The temporal horn of the lateral ventricle (inferior horn, descending horn; middle horn; medicornu), is the largest of the horns of the lateral ventricle, traverses the temporal lobe of the brain, forming in its course a curve around the posterior end of the thalamus.
It passes at first backward, lateralward, and downward, and then curves forward to within 2.5 cm. of the apex of the temporal lobe, its direction being fairly well indicated on the surface of the brain by that of the superior temporal sulcus.
Its roof is formed chiefly by the inferior surface of the tapetum of the corpus callosum, but the tail of the caudate nucleus and the stria terminalis also extend forward in the roof of the temporal horn to its extremity; the tail of the caudate nucleus joins the putamen.

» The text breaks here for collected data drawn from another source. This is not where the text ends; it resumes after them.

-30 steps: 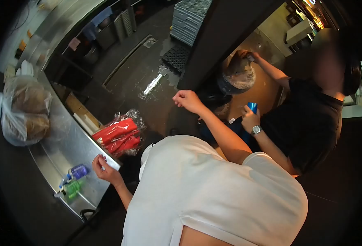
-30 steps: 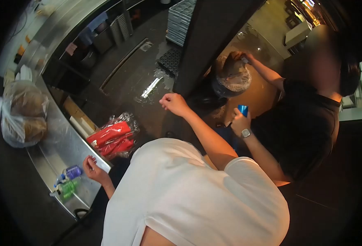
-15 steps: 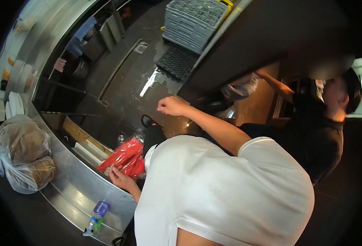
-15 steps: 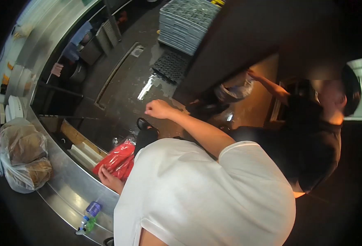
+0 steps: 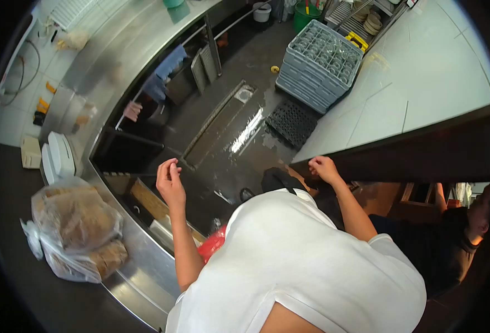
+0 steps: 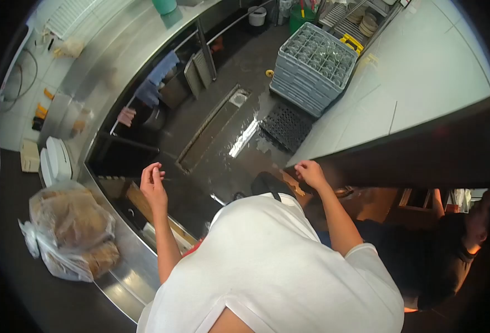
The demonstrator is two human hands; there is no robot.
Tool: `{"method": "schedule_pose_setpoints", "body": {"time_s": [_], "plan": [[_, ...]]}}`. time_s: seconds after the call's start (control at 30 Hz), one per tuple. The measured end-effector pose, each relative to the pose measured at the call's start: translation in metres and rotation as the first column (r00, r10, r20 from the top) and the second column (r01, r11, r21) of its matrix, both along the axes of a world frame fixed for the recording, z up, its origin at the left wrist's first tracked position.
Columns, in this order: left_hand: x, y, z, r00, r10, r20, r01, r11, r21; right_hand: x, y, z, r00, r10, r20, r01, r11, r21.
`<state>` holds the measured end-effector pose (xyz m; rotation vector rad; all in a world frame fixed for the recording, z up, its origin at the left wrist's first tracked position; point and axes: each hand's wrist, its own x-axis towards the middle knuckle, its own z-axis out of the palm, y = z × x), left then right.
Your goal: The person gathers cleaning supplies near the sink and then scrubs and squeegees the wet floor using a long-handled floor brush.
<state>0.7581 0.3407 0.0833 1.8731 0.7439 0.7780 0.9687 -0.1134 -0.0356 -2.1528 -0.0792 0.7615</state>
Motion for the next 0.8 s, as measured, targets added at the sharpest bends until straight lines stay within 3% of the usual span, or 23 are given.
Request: {"method": "schedule_pose_setpoints", "body": {"time_s": [0.13,0.23,0.3,0.6,0.7,0.8], "plan": [[0.077,0.026,-0.003,0.995,-0.087,-0.038,0.088,0.995,0.037,0.038,0.014,-0.023,0.983,-0.157,-0.093,0.168,0.978,0.123],[0.112,0.037,-0.008,0.995,-0.062,-0.084,0.072,0.99,0.118,0.079,0.042,-0.037,0.974,-0.169,-0.149,0.197,0.961,0.194],[0.121,0.047,-0.02,0.988,0.003,-0.155,0.008,0.997,0.071,0.116,0.069,-0.041,0.971,-0.167,-0.173,0.209,0.941,0.265],[0.12,0.081,-0.093,0.927,0.173,-0.333,-0.2,0.979,-0.048,0.304,0.216,-0.03,1.0,0.02,-0.02,-0.014,0.961,0.277],[0.129,0.099,-0.123,0.9,0.217,-0.379,-0.285,0.949,-0.133,0.352,0.253,-0.036,0.991,0.113,0.077,-0.126,0.972,0.199],[0.175,0.125,-0.143,0.887,0.183,-0.423,-0.312,0.914,-0.258,0.39,0.265,-0.054,0.954,0.241,0.181,-0.244,0.97,-0.007]]}}
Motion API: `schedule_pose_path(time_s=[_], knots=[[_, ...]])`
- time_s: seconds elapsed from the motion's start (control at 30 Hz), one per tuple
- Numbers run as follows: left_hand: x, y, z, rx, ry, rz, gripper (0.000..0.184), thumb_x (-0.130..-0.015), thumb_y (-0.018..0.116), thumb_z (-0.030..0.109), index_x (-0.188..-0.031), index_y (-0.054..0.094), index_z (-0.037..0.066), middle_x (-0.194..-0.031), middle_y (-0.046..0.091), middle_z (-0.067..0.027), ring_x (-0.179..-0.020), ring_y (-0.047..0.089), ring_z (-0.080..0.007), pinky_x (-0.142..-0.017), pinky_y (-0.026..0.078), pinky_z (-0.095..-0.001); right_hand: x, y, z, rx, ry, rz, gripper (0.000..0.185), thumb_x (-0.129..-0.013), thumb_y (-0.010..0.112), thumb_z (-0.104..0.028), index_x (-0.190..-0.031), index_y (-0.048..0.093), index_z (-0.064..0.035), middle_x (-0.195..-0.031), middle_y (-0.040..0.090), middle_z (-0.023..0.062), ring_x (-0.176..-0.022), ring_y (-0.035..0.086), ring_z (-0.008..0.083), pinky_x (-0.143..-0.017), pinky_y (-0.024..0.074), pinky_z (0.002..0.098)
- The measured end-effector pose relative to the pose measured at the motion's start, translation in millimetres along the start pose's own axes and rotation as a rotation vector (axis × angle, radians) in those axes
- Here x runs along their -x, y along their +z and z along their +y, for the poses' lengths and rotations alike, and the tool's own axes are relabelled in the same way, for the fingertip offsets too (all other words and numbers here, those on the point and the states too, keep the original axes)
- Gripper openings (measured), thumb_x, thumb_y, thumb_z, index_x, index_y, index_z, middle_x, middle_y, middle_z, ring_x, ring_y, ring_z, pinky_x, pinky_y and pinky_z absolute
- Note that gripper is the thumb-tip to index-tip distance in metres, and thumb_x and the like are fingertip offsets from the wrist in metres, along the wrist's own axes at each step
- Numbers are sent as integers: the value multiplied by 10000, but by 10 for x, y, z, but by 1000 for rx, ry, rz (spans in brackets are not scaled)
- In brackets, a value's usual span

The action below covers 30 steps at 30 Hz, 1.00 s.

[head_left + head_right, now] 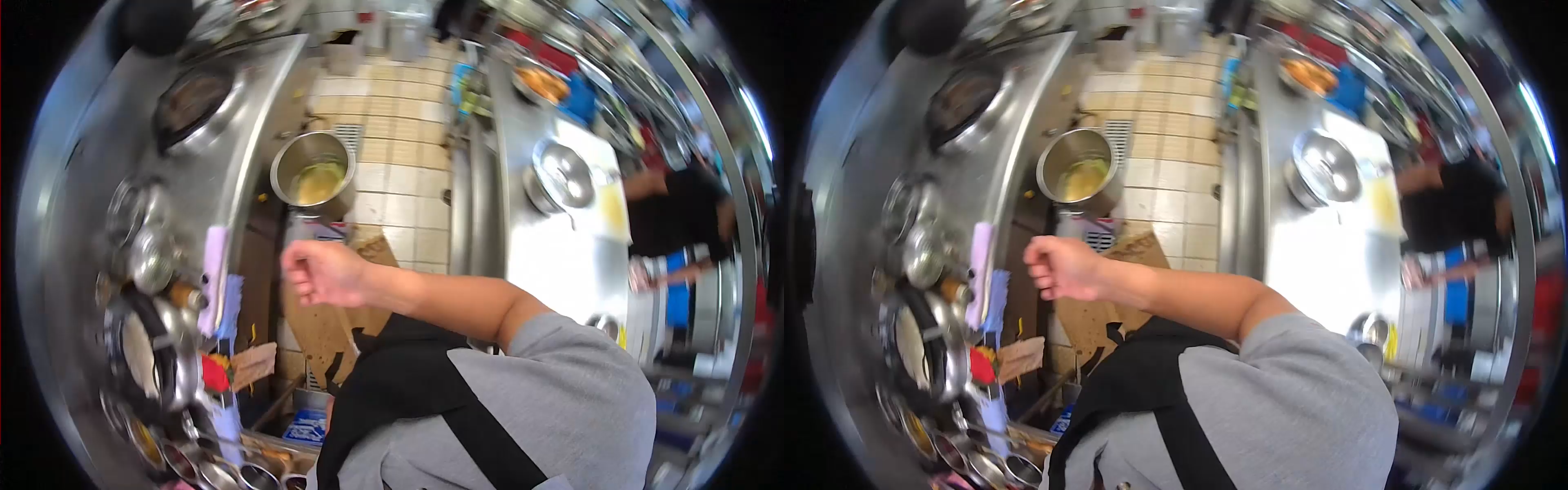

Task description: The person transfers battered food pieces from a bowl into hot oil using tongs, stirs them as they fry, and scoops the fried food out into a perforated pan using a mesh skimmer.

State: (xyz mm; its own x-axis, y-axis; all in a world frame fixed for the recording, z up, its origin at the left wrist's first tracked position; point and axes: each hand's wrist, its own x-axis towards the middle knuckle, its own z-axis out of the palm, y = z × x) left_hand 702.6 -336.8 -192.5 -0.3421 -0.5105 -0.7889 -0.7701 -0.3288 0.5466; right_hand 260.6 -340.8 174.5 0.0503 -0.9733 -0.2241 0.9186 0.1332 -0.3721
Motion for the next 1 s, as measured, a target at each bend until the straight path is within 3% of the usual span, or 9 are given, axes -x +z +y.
schedule_pose_path(time_s=[0.13, 0.27, 0.43, 0.6, 0.77, 0.8, 0.87, 0.9, 1.0], knots=[[-495, -400, 374, -34, 39, -63, 218, -866, 514, 224, -966, 574, 40, -739, 639, -74, -551, 587, -160, -469, 460, -282, 772, 990, -32, 135, -209, -149, 228, -889, 393, -190, -1068, 479, -79, -884, 529, 28, -771, 549, 145, -665, 450, 295], [-912, -620, 806, -5, 125, -29, 206, -871, 511, 198, -994, 565, 42, -773, 640, -76, -570, 589, -162, -477, 461, -281, 1377, 1965, 87, 399, -363, -366, 293, -919, 350, -196, -1169, 408, -55, -911, 502, 48, -871, 511, 128, -750, 429, 267], [-891, -614, 1569, -54, 171, -113, 202, -884, 514, 143, -1063, 535, 53, -833, 626, -86, -675, 600, -169, -551, 482, -275, 1832, 2530, 452, 428, -720, -453, 85, -870, 404, -83, -893, 468, -32, -688, 433, 79, -626, 437, 154, -622, 399, 303], [-530, -292, 1866, -110, 310, -135, 212, -898, 492, 163, -1084, 524, 66, -900, 621, -73, -756, 587, -166, -644, 488, -319, 1598, 2506, -22, 826, -395, -931, 73, -836, 451, -68, -851, 464, 2, -666, 437, 103, -620, 452, 181, -577, 399, 339], [-1329, -457, 596, 106, 148, -199, 232, -872, 508, 91, -1098, 514, 40, -866, 595, -113, -704, 592, -199, -650, 506, -291, 1803, 2500, 213, 964, -811, -706, 83, -807, 490, -65, -813, 462, 12, -642, 434, 129, -602, 462, 211, -535, 401, 360], [-1228, -554, 614, 95, 159, -328, 222, -882, 466, 90, -1084, 525, 19, -940, 588, -113, -847, 586, -230, -745, 490, -343, 1943, 2385, 82, 793, -563, -820, 133, -827, 514, -113, -829, 506, 20, -700, 497, 176, -644, 514, 259, -546, 430, 369], [-1267, -750, 397, -486, 1184, -125, 243, -883, 426, 95, -1079, 532, -3, -1026, 579, -126, -1009, 539, -264, -895, 422, -392, 2103, 2265, 67, 877, -637, -643, 147, -828, 499, -118, -880, 497, 20, -753, 511, 161, -695, 521, 245, -587, 430, 359], [-1107, -1033, 317, -511, 533, -167, 246, -884, 427, 99, -1082, 531, -2, -1029, 578, -127, -1012, 538, -265, -896, 421, -392, 2144, 2233, 65, 941, -658, -543, 175, -829, 484, -123, -931, 488, 20, -806, 524, 146, -746, 527, 231, -627, 430, 348], [-1024, -1201, 309, -524, 343, -145, 254, -885, 430, 111, -1091, 529, 2, -1040, 576, -128, -1018, 536, -268, -899, 418, -392, 2253, 2047, 121, 1083, -688, -210, 296, -833, 439, -137, -1083, 461, 20, -964, 565, 101, -900, 545, 190, -748, 430, 316]])
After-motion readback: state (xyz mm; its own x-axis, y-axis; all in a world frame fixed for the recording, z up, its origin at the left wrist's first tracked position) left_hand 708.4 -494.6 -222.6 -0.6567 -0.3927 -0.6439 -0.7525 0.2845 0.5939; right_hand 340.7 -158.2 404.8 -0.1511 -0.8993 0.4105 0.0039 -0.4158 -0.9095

When the choroid plexus is removed, a cleft-like opening is left along the medial wall of the temporal horn; this cleft constitutes the lower part of the choroidal fissure.
The temporal horn of the lateral ventricle has been reported to be approximately 3.97–4.08 cm long 1). Tubbs et al. found that this distance had a wider range of 2.5–6.5 cm. Many have assumed that the temporal horn, which extends from the atrium into the medial part of the temporal lobe, is deep to the middle temporal gyrus and begins approximately 4 cm from the anterior pole of the temporal lobe 2) 3). However, Tubbs et al. found that this range is wider and that the inferior temporal sulcus is a better landmark for this deeper lying cavity.
The location of the temporal horn is important to neurosurgeons during procedures such as amygdalohippocampectomy and intraventricular electrode placement for temporal lobe seizure monitoring. However, sometimes the temporal horn is difficult to localize, especially without neuronavigation.